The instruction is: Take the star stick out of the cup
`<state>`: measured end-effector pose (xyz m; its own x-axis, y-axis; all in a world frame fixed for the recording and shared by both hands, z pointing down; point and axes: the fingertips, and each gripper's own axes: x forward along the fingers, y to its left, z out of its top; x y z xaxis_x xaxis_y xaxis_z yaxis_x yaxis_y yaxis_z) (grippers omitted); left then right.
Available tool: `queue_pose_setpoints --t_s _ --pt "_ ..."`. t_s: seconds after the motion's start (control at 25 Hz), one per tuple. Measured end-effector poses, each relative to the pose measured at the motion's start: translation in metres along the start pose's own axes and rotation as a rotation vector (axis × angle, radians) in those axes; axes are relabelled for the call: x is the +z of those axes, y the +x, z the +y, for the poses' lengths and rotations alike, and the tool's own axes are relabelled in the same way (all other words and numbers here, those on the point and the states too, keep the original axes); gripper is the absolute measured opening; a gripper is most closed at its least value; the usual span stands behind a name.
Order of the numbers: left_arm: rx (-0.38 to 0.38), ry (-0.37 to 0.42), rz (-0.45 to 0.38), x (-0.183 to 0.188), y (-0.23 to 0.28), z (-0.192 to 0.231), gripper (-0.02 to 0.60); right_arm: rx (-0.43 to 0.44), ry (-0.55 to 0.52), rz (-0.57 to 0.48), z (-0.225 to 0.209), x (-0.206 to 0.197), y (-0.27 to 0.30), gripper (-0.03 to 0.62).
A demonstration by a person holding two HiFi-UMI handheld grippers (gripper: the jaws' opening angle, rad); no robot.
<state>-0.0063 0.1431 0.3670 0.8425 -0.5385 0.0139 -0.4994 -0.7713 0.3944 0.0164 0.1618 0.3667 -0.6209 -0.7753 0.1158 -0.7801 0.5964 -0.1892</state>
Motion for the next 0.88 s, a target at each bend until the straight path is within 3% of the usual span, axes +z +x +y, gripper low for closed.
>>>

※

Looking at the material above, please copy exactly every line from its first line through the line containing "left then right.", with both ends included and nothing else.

» **TASK SOLUTION**
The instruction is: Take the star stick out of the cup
`<state>`: measured end-effector pose (xyz m; its own x-axis, y-axis; all in a world frame fixed for the recording and shared by both hands, z pointing down; point and axes: the fingertips, and each gripper's own axes: x forward along the fingers, y to its left, z out of its top; x y z xaxis_x xaxis_y xaxis_z yaxis_x yaxis_y yaxis_z) (grippers omitted); left then right.

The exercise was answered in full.